TASK.
For this exercise, repeat the records below exactly and omit every picture.

=== Section Start ===

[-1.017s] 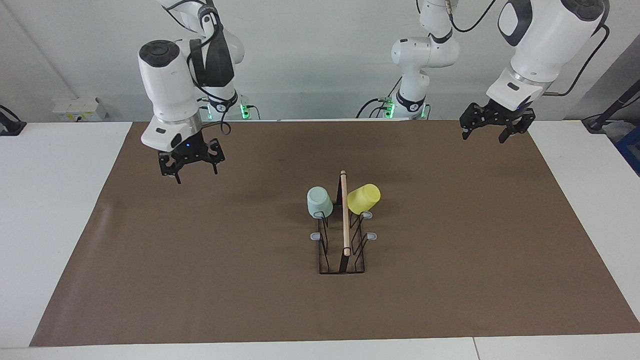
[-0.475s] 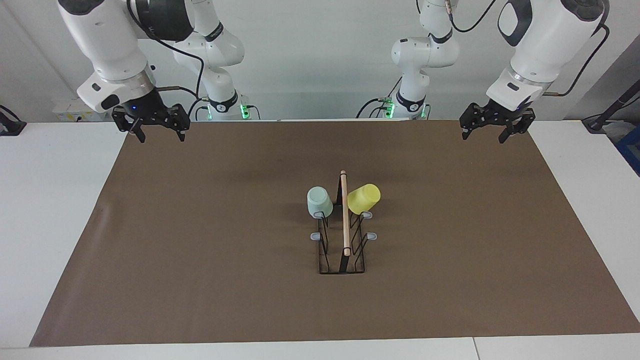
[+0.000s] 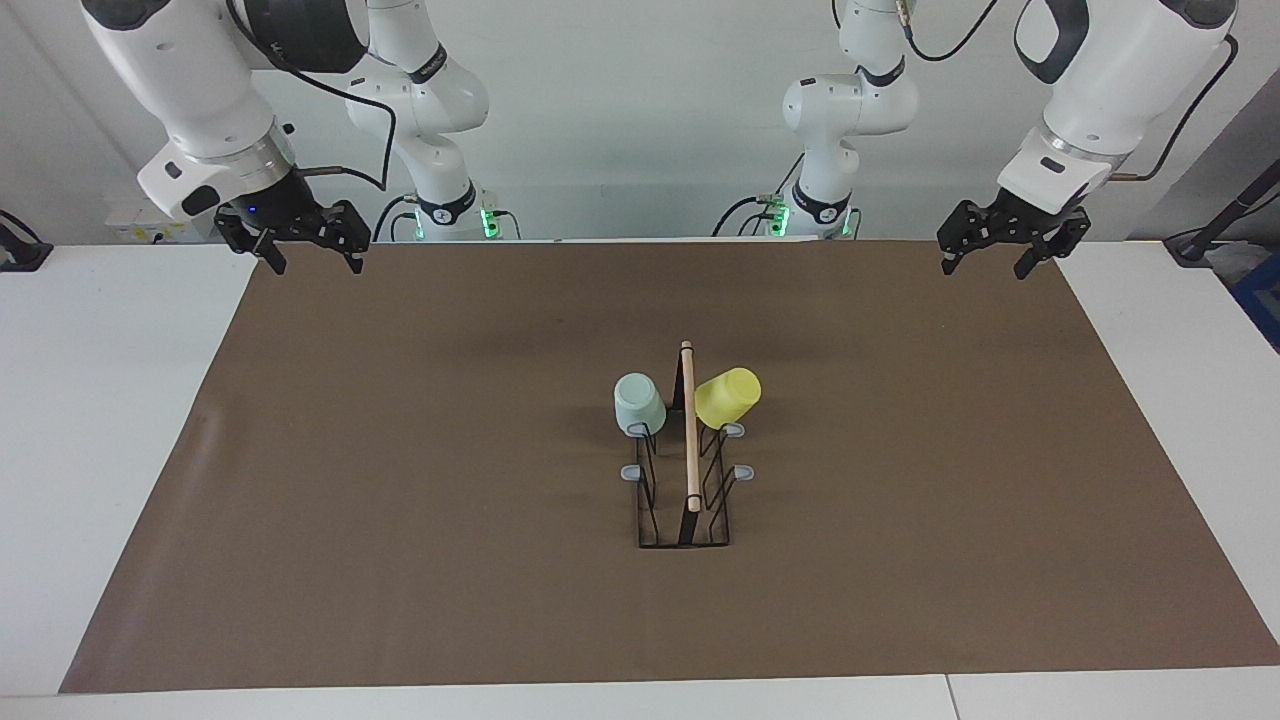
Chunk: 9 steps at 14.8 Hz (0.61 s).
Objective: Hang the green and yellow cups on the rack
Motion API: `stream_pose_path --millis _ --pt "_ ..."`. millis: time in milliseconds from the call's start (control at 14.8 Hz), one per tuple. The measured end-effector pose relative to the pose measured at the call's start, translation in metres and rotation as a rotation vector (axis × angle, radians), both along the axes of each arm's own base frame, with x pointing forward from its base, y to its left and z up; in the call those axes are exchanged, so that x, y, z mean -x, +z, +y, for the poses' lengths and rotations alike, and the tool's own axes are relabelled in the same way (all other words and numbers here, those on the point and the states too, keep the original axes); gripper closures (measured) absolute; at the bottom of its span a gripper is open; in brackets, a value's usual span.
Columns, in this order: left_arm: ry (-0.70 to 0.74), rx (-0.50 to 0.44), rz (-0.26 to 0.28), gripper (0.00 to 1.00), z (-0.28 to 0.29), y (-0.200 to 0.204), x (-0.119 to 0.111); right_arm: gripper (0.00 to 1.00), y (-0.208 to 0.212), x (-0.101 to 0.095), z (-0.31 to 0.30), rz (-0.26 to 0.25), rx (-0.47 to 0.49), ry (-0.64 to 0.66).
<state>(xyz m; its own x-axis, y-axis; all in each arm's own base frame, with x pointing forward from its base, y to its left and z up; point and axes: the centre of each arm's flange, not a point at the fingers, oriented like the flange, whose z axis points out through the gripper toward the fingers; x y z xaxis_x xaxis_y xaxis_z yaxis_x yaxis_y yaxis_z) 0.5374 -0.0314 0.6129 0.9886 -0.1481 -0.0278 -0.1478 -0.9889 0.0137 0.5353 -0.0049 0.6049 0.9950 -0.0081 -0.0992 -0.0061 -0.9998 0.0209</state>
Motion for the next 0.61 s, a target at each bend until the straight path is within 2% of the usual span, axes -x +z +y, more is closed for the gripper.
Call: stream_pose_path --millis 610 --pt "0.005 0.000 -0.004 0.00 0.000 0.003 0.001 0.00 0.021 0.003 0.003 0.009 0.005 0.005"
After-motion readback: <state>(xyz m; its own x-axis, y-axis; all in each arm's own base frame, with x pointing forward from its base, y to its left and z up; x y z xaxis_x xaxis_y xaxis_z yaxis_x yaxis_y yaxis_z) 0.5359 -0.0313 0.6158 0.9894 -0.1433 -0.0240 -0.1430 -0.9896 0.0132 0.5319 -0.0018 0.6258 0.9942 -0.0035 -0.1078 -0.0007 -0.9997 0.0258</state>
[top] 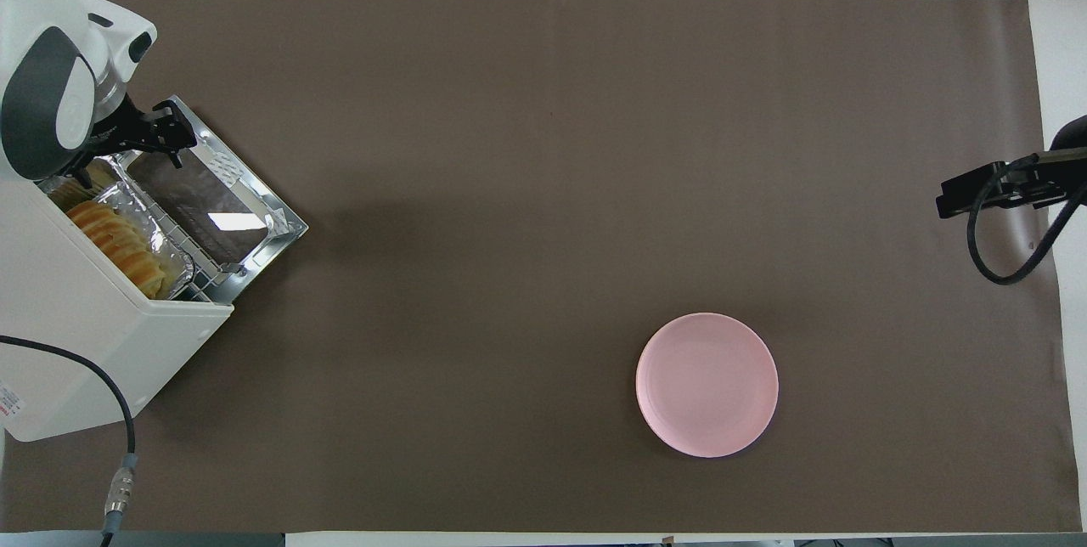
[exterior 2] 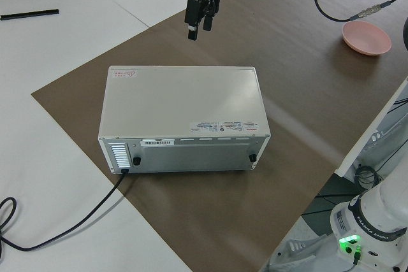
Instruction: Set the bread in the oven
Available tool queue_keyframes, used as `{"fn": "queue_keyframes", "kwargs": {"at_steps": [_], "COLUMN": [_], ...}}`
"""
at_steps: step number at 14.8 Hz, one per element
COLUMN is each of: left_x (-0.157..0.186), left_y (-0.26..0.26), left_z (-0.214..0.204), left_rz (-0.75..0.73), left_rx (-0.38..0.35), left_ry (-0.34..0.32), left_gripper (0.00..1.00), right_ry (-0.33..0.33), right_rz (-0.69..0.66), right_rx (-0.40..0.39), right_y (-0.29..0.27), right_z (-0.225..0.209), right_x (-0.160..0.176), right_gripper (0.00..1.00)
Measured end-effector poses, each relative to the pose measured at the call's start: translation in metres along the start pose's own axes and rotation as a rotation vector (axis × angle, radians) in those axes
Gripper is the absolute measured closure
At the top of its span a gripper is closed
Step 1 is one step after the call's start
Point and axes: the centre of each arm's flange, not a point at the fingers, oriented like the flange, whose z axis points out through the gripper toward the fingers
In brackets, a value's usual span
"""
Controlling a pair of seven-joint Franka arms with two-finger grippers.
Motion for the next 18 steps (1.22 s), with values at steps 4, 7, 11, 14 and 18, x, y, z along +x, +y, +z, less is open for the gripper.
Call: {"fn": "queue_keyframes", "kwargs": {"at_steps": [4, 7, 11, 14, 18], "left_x": [-0.029, -0.06, -0.095, -0.12, -0.13], "left_y": [-0.028, -0.051, -0.068, -0.081, -0.079], "left_z": [-0.043, -0.066, -0.09, -0.102, -0.1], "left_rz": [0.118, 0.171, 0.204, 0.22, 0.223], "left_rx": [-0.103, -0.136, -0.178, -0.207, -0.214], "left_ry": [-0.015, -0.064, -0.09, -0.099, -0.092], "left_gripper": [0.0, 0.0, 0.0, 0.0, 0.0], "right_ry": [0.0, 0.0, 0.0, 0.0, 0.0], "right_rz": [0.0, 0.0, 0.0, 0.0, 0.0], "right_rx": [0.0, 0.0, 0.0, 0.0, 0.0], "right_y": [0.0, 0.0, 0.0, 0.0, 0.0], "right_z": [0.0, 0.0, 0.0, 0.0, 0.0], "right_x": [0.0, 0.0, 0.0, 0.0, 0.0], "right_gripper": [0.0, 0.0, 0.0, 0.0, 0.0]}}
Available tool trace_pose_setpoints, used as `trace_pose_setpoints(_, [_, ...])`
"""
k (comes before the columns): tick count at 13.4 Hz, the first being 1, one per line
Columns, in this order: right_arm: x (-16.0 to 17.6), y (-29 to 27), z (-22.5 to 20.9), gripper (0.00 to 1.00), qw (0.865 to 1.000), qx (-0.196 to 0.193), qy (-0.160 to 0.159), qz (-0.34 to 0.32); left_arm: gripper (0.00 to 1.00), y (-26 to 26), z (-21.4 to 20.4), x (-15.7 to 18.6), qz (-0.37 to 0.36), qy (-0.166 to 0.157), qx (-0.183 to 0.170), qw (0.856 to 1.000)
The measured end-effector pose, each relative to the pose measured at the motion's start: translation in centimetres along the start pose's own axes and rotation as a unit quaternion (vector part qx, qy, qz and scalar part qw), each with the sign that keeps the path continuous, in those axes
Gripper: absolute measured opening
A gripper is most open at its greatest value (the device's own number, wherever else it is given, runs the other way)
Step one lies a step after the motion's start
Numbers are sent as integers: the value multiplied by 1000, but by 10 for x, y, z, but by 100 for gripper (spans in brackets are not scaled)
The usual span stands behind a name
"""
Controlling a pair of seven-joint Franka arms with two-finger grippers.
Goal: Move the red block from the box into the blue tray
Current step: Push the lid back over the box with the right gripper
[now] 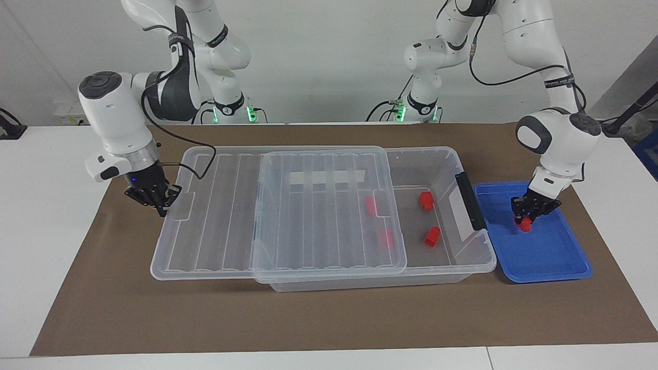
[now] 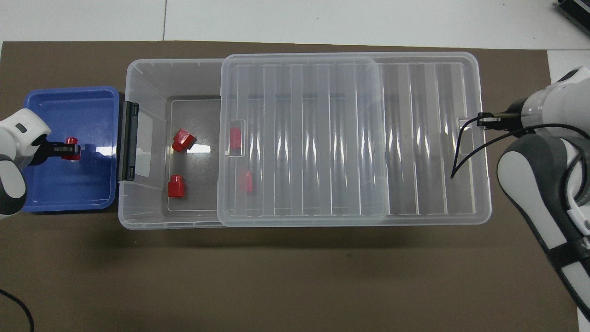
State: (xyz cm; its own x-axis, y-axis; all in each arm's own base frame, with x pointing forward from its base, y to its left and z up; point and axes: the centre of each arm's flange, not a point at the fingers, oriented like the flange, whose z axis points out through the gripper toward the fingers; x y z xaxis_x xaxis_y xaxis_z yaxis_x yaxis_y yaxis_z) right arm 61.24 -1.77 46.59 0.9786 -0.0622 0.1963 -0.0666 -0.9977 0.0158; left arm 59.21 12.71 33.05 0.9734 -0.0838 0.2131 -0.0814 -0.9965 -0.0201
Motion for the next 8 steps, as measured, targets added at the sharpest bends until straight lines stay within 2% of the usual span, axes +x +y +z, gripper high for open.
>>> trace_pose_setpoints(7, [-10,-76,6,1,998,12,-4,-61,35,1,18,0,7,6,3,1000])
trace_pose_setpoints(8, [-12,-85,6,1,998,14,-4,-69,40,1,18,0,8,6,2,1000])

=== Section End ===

WRITTEN ANSWER.
[-1.017s] 
[-0.475s] 
[+0.000s] 
Chunk: 9 steps at 14.8 Hz (0.61 s).
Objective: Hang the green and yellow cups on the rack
Motion API: `stream_pose_path --millis _ --pt "_ ..."`. millis: time in milliseconds from the call's start (control at 14.8 Hz), one per tuple. The measured end-effector pose relative to the pose measured at the call's start, translation in metres and rotation as a rotation vector (axis × angle, radians), both along the axes of each arm's own base frame, with x pointing forward from its base, y to its left and z up; in the call those axes are exchanged, so that x, y, z mean -x, +z, +y, for the poses' lengths and rotations alike, and the tool's own axes are relabelled in the same way (all other words and numbers here, those on the point and the states too, keep the original axes); gripper closures (measured) absolute; at the bottom of its span a gripper is open; in brackets, a value's usual span.
Columns, in this order: left_arm: ry (-0.70 to 0.74), rx (-0.50 to 0.44), rz (-0.26 to 0.28), gripper (0.00 to 1.00), z (-0.28 to 0.29), y (-0.200 to 0.204), x (-0.119 to 0.111); right_arm: gripper (0.00 to 1.00), y (-0.208 to 0.212), x (-0.101 to 0.095), z (-0.31 to 0.30), rz (-0.26 to 0.25), rx (-0.47 to 0.49), ry (-0.64 to 0.66).
<state>(xyz m; its own x-axis, y-axis; all in each arm's own base frame, with x pointing forward from its base, y to its left and z up; point and axes: the centre of each arm's flange, not a point at the fingers, oriented like the flange, whose z axis points out through the gripper toward the fingers; x y z xaxis_x xaxis_y xaxis_z yaxis_x yaxis_y yaxis_z) 0.5374 -0.0314 0.6129 0.9886 -0.1481 -0.0278 -0.1478 -0.9889 0.0137 0.5353 -0.0049 0.6049 0.9950 -0.0081 -0.0992 -0.0061 -0.9998 0.0209</state>
Motion for the next 0.61 s, a target at each bend until the straight path is within 2% of the usual span, axes -x +z +y, more is closed for the gripper.
Call: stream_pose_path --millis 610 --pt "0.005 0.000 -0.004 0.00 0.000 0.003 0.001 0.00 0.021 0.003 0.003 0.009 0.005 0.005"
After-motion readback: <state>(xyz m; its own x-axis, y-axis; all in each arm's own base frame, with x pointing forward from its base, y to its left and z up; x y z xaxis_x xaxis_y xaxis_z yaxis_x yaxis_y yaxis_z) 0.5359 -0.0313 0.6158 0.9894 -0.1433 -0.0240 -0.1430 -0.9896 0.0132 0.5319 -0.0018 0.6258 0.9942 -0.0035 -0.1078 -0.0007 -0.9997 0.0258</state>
[top] 
[exterior 2] 
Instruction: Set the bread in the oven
Available tool queue_keyframes, used as `{"fn": "queue_keyframes", "kwargs": {"at_steps": [_], "COLUMN": [_], ...}}`
"""
at_steps: step number at 14.8 Hz, one per element
COLUMN is each of: left_x (-0.157..0.186), left_y (-0.26..0.26), left_z (-0.214..0.204), left_rz (-0.75..0.73), left_rx (-0.38..0.35), left_ry (-0.34..0.32), left_gripper (0.00..1.00), right_ry (-0.33..0.33), right_rz (-0.69..0.66), right_rx (-0.40..0.39), right_y (-0.29..0.27), right_z (-0.225..0.209), right_x (-0.160..0.176), right_gripper (0.00..1.00)
Measured end-effector poses, each relative to the pose measured at the call's start: translation in metres along the start pose's own axes and rotation as a rotation vector (axis × angle, radians) in those axes
Gripper is the absolute measured closure
At the top of its span a gripper is closed
Step 1 is one step after the call's start
Point and axes: the centre of each arm's flange, not a point at the fingers, oriented like the flange, whose z axis points out through the gripper toward the fingers
In brackets, a value's usual span
"""
Controlling a pair of seven-joint Franka arms with two-finger grippers.
Motion for the next 18 steps (1.22 s), with values at steps 4, 7, 11, 14 and 18, x, y, z along +x, +y, +z, less is open for the gripper.
Call: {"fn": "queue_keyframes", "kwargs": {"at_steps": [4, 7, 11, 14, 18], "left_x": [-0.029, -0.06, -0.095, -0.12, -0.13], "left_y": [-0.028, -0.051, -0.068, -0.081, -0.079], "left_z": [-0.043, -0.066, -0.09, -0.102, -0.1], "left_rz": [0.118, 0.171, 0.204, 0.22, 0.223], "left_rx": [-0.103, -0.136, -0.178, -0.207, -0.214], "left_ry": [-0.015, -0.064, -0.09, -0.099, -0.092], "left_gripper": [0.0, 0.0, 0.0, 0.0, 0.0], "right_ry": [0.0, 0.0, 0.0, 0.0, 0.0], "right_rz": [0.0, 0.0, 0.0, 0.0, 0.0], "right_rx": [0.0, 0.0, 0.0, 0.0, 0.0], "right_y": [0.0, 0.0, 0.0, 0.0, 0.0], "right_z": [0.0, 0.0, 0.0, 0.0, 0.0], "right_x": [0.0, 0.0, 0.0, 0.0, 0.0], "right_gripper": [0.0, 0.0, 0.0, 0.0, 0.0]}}
Available tool trace_pose_setpoints, used as `trace_pose_setpoints(_, [_, ...])`
"""
k (comes before the columns): tick count at 13.4 Hz, the first being 1, one per line
Columns, in this order: right_arm: x (-16.0 to 17.6), y (-29 to 27), z (-22.5 to 20.9), gripper (0.00 to 1.00), qw (0.865 to 1.000), qx (-0.196 to 0.193), qy (-0.160 to 0.159), qz (-0.34 to 0.32); left_arm: gripper (0.00 to 1.00), y (-26 to 26), z (-21.4 to 20.4), x (-15.7 to 18.6), qz (-0.37 to 0.36), qy (-0.166 to 0.157), qx (-0.183 to 0.170), qw (0.856 to 1.000)
The measured end-effector pose, each relative to the pose measured at the motion's start: translation in centimetres along the start pose's own axes and rotation as a unit quaternion (vector part qx, qy, qz and scalar part qw), each with the sign that keeps the path continuous, in those axes
Gripper: absolute measured opening
A gripper is most open at its greatest value (the device's own number, wherever else it is given, runs the other way)
Step one lies a step after the motion's start
Numbers are sent as integers: the value multiplied by 1000, but by 10 for x, y, z, but by 100 for gripper (spans in brackets are not scaled)
The usual span stands behind a name
"""
Controlling a pair of seven-joint Franka arms with two-finger grippers.
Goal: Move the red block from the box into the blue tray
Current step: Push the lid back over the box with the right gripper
[now] 
[now] 
State: (xyz cm; its own x-axis, y-axis; all in each arm's own base frame, with x pointing forward from its base, y to its left and z up; point and axes: the centre of each arm's flange, not a point at the fingers, oriented like the flange, whose z axis points out through the gripper toward the fingers; x y z xaxis_x xaxis_y xaxis_z yaxis_x yaxis_y yaxis_z) right arm 61.24 -1.77 46.59 0.9786 -0.0622 0.1963 -0.0666 -0.9977 0.0158; left arm 59.21 12.71 33.05 0.9734 -0.0838 0.2131 -0.0814 -0.9965 -0.0201
Motion for the next 8 steps, as measured, targets added at the sharpest bends until straight lines stay within 2% of the usual span, axes +x +y +z, gripper high for open.
>>> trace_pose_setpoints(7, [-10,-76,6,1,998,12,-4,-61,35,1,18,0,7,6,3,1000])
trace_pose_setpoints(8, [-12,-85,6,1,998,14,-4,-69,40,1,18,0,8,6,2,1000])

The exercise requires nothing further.